Weak adsorption of oxygen intermediates and unclear stability mechanisms hinder the practical application of spinel oxides such as Co₃O₄ in catalyzing the oxygen evolution reaction (OER). This study indicates the structure-activity relationship between biaxial strain engineering and the electrocatalytic performance on Co₃O₄(100) through electronic structure modulation. Density functional theory (DFT) calculations reveal that the OER predominantly follows the adsorbate evolution mechanism (AEM) with high stability within a -3% to 3% biaxial strain range due to high oxygen vacancy formation energies. Moderate strains significantly enhance catalytic activity by strengthening species adsorption, with -2% compressive strain reducing the potential-determining step energy to 0.28 eV. Conversely, extreme strains (±3%) weaken species adsorption and disrupt the intermediate adsorption/desorption equilibrium, increasing the energy to higher than 0.60 eV. Mechanistic analysis reveals that Jahn-Teller distortion induces asymmetric Co 3d orbital splitting, which strengthens σ-bonding with oxygen intermediates via dz² bonding orbitals’ upshift.
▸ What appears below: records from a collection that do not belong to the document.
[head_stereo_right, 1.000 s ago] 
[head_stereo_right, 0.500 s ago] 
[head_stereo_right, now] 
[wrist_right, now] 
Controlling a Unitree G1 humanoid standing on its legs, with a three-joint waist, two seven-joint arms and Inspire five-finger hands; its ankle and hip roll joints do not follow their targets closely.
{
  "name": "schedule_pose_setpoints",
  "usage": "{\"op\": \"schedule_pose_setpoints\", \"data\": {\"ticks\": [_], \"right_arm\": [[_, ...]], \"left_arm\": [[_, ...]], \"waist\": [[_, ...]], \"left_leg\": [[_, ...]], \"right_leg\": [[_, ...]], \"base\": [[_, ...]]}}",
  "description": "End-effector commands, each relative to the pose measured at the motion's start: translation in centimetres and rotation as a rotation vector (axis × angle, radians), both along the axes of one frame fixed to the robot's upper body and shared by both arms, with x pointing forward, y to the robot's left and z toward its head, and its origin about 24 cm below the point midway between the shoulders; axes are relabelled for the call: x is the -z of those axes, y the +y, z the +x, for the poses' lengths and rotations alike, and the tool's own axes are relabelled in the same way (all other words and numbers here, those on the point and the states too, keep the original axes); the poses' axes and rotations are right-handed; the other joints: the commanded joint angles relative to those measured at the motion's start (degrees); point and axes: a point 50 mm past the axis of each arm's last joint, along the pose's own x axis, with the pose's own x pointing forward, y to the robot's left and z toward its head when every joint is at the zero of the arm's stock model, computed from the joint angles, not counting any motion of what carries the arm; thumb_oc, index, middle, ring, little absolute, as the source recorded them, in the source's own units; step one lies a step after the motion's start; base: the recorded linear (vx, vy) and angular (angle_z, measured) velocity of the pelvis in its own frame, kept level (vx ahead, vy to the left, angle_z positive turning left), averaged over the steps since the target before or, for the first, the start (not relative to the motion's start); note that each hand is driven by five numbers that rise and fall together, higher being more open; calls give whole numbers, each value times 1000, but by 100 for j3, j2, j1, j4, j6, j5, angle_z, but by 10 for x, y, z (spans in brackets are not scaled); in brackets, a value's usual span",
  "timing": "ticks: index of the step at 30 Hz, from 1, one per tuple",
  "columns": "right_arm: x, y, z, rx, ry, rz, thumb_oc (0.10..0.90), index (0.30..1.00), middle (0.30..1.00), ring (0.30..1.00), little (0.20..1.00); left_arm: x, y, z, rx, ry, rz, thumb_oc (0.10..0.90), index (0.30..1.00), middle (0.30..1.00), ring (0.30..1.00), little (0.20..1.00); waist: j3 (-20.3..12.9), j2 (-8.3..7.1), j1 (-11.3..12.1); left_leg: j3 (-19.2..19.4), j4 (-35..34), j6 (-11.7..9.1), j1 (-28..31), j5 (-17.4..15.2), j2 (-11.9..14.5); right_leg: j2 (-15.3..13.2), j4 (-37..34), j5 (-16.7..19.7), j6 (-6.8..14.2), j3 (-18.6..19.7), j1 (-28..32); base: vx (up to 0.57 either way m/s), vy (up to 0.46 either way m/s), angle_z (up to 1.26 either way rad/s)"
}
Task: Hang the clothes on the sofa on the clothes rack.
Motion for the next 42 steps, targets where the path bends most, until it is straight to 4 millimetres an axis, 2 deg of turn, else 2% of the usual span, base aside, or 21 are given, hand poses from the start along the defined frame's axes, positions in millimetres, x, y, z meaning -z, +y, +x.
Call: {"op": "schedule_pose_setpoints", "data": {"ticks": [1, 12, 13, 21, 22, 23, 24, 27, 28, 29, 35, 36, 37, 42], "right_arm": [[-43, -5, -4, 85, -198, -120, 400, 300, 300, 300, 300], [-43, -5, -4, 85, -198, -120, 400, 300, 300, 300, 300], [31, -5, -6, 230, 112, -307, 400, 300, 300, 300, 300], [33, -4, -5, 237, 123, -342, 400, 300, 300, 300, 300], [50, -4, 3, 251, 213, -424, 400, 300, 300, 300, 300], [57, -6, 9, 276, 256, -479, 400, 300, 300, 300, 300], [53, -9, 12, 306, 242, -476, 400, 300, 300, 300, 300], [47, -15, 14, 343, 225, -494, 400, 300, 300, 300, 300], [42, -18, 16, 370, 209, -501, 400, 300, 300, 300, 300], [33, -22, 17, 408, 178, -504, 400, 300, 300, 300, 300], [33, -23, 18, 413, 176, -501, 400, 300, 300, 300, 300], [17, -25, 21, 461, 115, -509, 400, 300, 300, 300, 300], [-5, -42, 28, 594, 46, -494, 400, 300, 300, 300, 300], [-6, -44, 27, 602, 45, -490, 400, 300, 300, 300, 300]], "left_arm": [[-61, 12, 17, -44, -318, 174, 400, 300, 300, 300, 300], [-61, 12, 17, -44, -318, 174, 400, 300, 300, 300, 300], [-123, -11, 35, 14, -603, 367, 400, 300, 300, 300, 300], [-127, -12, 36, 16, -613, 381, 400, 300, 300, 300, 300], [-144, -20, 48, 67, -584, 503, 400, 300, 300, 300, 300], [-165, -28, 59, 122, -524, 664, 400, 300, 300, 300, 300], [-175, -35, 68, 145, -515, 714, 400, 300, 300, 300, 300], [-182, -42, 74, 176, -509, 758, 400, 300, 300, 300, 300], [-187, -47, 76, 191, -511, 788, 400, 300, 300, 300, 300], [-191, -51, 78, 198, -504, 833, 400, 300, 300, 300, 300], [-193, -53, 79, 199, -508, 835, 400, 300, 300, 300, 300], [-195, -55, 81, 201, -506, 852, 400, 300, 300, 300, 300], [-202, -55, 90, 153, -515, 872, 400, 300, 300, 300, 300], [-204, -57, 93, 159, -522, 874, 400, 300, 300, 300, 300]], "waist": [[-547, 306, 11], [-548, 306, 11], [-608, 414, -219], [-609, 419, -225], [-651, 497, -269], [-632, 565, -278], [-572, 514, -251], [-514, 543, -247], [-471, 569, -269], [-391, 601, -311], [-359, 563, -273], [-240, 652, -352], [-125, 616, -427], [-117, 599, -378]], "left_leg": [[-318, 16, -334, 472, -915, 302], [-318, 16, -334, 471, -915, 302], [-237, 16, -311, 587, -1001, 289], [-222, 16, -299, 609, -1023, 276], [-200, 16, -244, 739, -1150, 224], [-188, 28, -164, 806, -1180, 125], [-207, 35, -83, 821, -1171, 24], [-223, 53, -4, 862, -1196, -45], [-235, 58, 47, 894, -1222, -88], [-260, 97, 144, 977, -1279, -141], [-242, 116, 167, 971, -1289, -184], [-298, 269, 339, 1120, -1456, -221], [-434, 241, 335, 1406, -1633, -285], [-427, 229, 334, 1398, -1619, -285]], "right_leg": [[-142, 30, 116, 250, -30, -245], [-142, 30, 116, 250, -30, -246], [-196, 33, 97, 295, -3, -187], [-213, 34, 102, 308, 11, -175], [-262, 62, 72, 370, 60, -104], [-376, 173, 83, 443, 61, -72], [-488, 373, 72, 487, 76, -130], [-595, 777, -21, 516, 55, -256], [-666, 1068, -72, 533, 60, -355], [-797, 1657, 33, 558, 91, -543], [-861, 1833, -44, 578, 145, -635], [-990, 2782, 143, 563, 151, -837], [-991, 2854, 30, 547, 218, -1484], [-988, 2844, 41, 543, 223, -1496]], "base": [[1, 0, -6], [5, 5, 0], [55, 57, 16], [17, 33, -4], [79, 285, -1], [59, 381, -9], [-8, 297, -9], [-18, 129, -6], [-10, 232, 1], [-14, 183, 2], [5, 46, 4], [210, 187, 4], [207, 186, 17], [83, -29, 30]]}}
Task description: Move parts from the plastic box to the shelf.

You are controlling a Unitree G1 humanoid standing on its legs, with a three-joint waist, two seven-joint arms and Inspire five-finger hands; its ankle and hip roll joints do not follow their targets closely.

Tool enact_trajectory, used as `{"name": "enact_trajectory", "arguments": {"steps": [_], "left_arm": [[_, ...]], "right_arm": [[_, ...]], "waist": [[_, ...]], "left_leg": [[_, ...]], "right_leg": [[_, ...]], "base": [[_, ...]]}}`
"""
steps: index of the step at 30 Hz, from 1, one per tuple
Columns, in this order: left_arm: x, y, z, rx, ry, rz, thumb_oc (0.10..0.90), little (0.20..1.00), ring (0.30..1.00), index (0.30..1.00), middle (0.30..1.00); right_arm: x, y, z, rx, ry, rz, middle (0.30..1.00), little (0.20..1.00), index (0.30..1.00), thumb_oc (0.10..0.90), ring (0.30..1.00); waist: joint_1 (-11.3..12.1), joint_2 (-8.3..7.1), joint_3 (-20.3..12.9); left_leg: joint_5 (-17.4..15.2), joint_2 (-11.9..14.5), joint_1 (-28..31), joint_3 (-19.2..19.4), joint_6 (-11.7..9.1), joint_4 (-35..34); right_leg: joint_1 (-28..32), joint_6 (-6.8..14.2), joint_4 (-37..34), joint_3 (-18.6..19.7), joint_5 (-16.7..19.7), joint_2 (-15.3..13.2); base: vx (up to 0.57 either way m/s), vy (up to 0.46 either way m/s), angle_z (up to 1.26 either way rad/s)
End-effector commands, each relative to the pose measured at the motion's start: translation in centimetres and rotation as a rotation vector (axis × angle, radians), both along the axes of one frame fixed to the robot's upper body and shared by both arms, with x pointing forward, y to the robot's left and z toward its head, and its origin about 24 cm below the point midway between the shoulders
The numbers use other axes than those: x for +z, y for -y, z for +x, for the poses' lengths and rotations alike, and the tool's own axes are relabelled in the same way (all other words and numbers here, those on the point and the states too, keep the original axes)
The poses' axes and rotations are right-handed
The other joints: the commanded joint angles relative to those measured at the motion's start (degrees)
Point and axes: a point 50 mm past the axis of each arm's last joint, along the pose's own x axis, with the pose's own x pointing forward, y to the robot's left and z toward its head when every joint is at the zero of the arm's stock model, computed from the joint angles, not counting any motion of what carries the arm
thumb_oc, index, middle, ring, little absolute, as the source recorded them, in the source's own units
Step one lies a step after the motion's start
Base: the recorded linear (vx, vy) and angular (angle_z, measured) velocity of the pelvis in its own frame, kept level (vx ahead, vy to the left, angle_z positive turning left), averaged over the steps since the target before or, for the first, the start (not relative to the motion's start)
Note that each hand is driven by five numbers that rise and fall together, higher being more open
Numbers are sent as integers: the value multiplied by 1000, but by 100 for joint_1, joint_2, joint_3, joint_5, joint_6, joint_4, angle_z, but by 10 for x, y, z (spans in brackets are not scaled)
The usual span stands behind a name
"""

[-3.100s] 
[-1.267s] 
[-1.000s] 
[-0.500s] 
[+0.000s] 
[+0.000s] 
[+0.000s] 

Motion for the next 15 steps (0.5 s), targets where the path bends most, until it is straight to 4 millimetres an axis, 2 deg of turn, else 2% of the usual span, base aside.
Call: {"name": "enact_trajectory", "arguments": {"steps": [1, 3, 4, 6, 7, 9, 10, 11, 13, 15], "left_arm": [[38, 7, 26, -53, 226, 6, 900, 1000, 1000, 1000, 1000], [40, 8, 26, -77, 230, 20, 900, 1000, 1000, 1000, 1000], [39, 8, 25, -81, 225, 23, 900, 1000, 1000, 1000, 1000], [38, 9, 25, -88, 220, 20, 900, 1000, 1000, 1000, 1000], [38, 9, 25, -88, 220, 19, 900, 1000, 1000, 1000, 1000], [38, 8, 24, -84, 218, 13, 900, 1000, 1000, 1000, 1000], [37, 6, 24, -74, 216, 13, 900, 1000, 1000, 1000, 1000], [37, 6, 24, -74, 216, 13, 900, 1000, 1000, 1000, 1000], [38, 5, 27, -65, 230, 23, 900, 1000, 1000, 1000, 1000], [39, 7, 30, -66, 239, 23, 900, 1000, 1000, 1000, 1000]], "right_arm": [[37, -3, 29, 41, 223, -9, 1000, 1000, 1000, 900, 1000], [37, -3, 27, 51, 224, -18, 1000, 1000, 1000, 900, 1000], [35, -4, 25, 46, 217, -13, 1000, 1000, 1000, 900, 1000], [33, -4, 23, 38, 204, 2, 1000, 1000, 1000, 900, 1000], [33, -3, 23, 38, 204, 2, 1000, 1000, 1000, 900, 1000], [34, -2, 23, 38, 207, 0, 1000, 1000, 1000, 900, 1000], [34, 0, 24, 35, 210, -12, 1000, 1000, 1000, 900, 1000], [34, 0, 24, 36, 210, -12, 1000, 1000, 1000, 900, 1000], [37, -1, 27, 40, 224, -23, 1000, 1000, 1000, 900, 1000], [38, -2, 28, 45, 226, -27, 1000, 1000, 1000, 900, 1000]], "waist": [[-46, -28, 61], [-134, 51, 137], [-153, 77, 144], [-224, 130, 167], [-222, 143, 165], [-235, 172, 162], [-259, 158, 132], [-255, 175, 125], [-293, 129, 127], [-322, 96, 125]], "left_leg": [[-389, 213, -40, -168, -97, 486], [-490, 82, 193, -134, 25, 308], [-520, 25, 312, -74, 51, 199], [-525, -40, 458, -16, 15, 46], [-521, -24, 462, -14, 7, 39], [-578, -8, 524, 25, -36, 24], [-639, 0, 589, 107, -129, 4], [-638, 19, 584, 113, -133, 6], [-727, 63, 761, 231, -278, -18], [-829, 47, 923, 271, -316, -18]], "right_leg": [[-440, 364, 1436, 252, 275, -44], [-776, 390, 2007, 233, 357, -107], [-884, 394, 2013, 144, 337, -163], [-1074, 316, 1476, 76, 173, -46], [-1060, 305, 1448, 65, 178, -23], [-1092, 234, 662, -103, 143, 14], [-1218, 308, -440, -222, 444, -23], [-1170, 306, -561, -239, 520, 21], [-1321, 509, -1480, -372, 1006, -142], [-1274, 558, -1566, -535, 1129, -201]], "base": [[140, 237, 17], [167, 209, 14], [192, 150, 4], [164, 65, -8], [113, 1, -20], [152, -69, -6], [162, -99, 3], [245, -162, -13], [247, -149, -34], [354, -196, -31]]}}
However, excessive tensile strain triggers π-antibonding occupancy of intermediates through dxz/dyz antibonding orbital downshifting, weakening the adsorption. Additionally, extreme compression reduces d-orbital hole occupancy via increased coordination, further degrading activity. This work establishes a theoretical framework for precisely tuning d-orbital occupancy in transition metal oxides through lattice strain engineering.